Required work —
Look for the string "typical" in the material below. Copy every line where you find it.

===============

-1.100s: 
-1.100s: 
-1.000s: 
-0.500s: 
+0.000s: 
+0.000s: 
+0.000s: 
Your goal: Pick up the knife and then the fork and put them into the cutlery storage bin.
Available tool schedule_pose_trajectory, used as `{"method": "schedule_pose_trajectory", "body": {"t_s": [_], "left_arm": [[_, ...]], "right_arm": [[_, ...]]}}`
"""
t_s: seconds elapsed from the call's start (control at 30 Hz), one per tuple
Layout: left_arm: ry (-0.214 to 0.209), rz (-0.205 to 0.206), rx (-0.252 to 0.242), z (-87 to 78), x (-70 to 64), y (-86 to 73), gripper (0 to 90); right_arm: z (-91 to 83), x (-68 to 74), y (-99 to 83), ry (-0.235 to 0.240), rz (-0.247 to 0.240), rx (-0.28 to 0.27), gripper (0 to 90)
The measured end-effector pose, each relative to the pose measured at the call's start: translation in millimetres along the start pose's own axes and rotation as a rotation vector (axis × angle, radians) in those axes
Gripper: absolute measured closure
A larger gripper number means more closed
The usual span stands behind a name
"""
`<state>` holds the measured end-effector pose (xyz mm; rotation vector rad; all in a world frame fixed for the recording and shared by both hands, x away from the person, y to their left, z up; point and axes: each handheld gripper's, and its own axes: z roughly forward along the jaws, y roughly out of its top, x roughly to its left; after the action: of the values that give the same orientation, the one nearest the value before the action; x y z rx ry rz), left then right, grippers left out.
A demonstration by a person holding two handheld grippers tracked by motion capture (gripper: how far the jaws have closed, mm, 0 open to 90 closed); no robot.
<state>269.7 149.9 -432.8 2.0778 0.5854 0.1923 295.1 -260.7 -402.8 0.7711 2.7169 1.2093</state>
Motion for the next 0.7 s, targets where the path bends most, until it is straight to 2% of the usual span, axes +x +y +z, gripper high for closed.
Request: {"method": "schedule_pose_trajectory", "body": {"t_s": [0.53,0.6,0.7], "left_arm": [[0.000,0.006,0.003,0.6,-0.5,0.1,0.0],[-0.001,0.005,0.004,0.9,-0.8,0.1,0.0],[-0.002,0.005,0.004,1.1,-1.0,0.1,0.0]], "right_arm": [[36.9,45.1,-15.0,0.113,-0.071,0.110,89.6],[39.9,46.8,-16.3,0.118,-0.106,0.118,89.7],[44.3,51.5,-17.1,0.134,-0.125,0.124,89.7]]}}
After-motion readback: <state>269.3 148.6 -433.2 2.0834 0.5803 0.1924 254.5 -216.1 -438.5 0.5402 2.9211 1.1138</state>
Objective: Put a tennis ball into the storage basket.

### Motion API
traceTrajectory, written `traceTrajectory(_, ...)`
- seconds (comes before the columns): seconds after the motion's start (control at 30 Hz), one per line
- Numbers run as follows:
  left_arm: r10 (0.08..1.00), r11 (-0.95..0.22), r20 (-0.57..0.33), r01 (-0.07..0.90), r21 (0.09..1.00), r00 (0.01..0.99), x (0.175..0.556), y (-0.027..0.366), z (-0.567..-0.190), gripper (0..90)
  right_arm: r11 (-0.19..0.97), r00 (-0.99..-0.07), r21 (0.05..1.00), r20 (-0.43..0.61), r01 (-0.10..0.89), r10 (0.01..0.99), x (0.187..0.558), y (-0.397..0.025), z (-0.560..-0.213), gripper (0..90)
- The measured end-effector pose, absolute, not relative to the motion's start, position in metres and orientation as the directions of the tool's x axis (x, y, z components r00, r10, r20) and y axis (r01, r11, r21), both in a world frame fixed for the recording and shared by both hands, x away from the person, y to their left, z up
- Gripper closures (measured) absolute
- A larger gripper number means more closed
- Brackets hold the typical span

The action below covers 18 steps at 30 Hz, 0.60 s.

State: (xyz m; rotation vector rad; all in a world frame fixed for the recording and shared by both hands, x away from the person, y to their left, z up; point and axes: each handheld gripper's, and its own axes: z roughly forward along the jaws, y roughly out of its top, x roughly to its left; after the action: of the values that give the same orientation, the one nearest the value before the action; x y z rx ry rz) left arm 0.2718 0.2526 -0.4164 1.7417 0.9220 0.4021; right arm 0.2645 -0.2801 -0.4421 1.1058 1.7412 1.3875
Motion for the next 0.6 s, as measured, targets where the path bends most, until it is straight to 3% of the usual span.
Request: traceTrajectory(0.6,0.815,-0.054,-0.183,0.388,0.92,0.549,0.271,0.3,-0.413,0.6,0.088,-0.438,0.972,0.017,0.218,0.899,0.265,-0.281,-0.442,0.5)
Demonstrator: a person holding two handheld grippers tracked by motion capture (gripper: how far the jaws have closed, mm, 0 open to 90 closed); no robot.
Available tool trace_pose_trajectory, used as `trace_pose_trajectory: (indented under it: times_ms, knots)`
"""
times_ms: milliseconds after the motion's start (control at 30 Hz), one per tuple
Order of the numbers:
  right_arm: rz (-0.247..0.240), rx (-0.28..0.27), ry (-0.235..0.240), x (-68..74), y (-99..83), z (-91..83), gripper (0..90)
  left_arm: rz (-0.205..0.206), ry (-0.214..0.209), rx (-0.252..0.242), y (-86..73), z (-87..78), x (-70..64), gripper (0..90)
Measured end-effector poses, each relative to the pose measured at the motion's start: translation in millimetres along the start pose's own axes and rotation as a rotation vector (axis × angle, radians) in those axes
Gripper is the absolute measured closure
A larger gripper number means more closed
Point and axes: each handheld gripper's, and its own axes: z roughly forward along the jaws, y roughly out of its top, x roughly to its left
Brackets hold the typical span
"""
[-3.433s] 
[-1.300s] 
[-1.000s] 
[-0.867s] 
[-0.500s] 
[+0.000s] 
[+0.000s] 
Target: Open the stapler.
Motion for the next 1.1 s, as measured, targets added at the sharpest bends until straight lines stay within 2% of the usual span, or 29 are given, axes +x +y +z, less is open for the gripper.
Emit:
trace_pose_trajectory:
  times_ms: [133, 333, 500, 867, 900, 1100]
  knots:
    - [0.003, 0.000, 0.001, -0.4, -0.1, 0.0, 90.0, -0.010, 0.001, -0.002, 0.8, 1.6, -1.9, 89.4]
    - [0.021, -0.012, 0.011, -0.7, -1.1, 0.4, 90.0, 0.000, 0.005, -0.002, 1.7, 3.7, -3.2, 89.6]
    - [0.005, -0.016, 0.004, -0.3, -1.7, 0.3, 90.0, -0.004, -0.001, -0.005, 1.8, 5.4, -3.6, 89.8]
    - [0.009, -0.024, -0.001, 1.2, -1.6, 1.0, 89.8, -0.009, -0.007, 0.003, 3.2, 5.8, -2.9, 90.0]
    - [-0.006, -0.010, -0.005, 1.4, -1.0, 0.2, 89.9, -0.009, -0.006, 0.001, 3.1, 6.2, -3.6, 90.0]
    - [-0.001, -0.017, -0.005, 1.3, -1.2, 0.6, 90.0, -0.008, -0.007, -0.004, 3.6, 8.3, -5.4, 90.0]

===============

Your solution —
- Brackets hold the typical span
Brackets hold the typical span

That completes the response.